ST. PETERSBURG, Fla. - The 1st annual Lobsterfest takes over the bay area this weekend. It's being put on by I.C. Sharks Seafood Market.
Fresh Florida lobsters will be available at deeply discounted prices. Organizers say they're bringing in more than 1/4 ton of lobsters to hand out.
There will be a tent set up on the waterfront with live entertainment from 12 p.m. to 3 p.m. Plus, they'll have games and giveaways for kids of all ages. Organizers hope to renew interest in the local fishing economy.
I.C. Sharks is located at 13040 Gandy Blvd in St. Petersburg. http://www.icsharks.com
There also offering up some tasty ways to cook up your catch: Recipe #1 Grilled Spiny Lobster Tails with Golden Tomato Relish and Lobster Butter.
4 spiny lobsters (dead)
10 oz butter
2 cups vine ripened tomatoes, diced
1 tbsp olive oil
2 tbsp red wine vinegar
4 large leaves fresh basil
1 clove garlic, minced
fresh cracked pepper
Preparation: Remove the tail. Scrape any grit out of the head and chop the shell of the head in a food processor. Warm the butter in a small sauce pan with the lobster shell and cook on very low heat until the shells turn red. Strain through a china cap (sauce strainer) and chill.
Combine the tomatoes, olive oil, red wine vinegar, basil, garlic, shallot, salt and pepper for the tomato relish and chill. Bring 4 quarts of well salted water to boil in a stock pot and boil the tails for 6 minutes.
Remove the tails from the pot and, with kitchen shears, cut down the center underbelly of the tail. With a paring or utility knife, slice into the tail meat, expose the vein on top of the tail/meat and scrape it out. Salt and pepper the tails and brush them with butter.
Grill on both sides until tail is fully cooked, about 5 minutes on each side, brushing the open side with butter.
Top tails with tomato relish and butter. Lobster butter may be formed into a roll and sliced or scooped with a melon baller. The butter is also good brushed on bruschetta to be grilled and served with the lobster tails.
Recipe #2 Simple Grilled Lobster.
Your favorite Bar-B-Q sauce (your mix or bottle)
Key Lime Juice (if you don’t have any Key Lime Juice you can use a mix of 2/3 lime juice and 1/3 lemon juice)

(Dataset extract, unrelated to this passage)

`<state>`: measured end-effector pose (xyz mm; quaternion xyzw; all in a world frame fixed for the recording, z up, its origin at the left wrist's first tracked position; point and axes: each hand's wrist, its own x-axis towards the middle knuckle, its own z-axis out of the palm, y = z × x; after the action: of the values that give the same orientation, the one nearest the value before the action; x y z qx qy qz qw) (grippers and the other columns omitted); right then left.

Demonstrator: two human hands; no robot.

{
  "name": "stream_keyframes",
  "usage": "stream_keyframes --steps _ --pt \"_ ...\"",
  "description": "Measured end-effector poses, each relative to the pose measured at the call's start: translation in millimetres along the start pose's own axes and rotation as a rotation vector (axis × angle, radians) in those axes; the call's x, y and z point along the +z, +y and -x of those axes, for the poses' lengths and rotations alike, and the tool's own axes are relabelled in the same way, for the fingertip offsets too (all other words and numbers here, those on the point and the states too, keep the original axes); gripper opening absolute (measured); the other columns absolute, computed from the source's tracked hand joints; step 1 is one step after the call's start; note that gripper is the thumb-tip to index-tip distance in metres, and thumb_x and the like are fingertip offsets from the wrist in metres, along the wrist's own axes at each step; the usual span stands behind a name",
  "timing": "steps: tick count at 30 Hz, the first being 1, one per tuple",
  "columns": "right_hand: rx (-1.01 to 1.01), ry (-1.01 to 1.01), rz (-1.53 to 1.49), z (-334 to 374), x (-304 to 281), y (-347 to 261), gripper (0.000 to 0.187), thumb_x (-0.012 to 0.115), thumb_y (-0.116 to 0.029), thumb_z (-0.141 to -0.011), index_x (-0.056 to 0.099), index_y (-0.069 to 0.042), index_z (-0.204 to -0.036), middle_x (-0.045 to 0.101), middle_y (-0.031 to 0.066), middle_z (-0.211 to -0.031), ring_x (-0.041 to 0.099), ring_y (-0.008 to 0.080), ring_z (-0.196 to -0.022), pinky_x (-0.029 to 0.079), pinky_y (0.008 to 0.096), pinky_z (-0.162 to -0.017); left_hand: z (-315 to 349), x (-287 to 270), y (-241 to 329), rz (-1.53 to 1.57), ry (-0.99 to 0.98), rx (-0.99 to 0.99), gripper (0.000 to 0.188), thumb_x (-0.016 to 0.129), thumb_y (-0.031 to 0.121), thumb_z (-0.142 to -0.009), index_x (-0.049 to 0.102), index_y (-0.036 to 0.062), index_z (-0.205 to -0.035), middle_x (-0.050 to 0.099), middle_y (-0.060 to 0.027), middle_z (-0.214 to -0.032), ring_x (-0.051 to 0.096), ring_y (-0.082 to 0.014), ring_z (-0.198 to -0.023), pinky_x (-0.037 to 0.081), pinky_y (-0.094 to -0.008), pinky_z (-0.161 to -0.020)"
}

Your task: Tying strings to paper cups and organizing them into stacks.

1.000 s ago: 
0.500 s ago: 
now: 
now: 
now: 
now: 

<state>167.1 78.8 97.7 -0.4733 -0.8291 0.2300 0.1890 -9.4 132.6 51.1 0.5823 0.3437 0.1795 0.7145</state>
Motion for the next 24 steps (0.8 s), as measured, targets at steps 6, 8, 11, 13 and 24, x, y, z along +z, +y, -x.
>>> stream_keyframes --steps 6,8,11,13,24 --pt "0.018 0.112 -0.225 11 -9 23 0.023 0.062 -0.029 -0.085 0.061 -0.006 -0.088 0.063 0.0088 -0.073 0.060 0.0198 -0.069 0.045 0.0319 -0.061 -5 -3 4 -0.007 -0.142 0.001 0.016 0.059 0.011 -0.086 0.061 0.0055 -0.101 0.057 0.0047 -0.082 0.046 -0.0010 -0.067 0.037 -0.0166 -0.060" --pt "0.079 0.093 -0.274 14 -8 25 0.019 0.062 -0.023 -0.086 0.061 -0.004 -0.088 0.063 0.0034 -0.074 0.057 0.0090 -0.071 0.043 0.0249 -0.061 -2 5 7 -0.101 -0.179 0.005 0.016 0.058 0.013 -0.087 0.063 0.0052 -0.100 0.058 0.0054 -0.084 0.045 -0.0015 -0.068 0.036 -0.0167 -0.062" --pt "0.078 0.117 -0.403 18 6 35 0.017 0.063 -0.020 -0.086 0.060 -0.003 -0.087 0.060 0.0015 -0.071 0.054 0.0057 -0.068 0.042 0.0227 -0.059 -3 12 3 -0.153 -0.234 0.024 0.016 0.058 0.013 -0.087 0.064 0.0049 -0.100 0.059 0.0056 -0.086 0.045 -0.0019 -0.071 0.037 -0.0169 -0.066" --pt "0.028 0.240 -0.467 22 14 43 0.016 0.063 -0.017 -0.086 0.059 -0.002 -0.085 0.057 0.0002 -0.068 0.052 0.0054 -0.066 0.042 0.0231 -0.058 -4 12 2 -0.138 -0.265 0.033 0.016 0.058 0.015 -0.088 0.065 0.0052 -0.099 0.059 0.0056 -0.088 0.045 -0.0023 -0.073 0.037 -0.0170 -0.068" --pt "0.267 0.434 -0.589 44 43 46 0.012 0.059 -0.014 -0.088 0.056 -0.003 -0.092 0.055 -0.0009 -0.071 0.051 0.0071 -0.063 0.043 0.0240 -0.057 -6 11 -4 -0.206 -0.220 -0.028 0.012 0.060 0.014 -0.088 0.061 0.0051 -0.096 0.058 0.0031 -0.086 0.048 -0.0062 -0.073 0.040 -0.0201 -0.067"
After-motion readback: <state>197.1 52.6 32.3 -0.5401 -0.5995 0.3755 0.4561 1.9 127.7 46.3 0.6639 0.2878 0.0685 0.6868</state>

1 Florida Lobster tail per diner
No exact amounts of these ingredients are given to allow this to fit any size grilling party.
Preparation: If you start with live lobsters, you must kill them first by boiling, for three to seven minutes depending on how many and how large they are. You don’t want them well cooked, that will be completed on the grill. Bring a large pot of salted water to a full rolling boil and submerge lobsters, head first. Let boil, drain and cool, I would suggest placing them in an ice water bath to stop any further cooking, before proceeding.
Mix enough Bar-B-Q sauce to baste the number of lobsters you will be grilling. About 1/2 cup per tail. Add honey 1/8 cup per cup of Bar-B-Q sauce. Add Key Lime Juice 1/4 cup per cup of Bar-B-Q sauce.
Remove the meat from the tails by cutting down the center of the underside with heavy shears. Coat all sides of the tail meat with the sauce. Place on a medium-high heat grill. Grill for 5-6 minutes on each side (depending on the size), basting every few minutes. If you are starting with pre-boiled tails cut the grilling time to 4-5 minutes. Coat the inside of the empty tail shells with the sauce and place on the grill for the final 3 minutes (you will want to cook the tail shells to be sure not to transfer any uncooked portions, they will not take long so watch them). Remove all from the grill and let sit for several minutes. Return the cooked lobster tails to the shells for serving.
Recipe #3 Lobster Kabobs.
1 lb. Cooked seafood [lobster or crab recommended]
2 eggs, well beaten
Juice of 1 lime
Add eggs to crabmeat or lobster, season with salt, pepper and lime juice.
Form into little patties and wrap each with bacon strip.
Broil, turning frequently until bacon is a little crisp.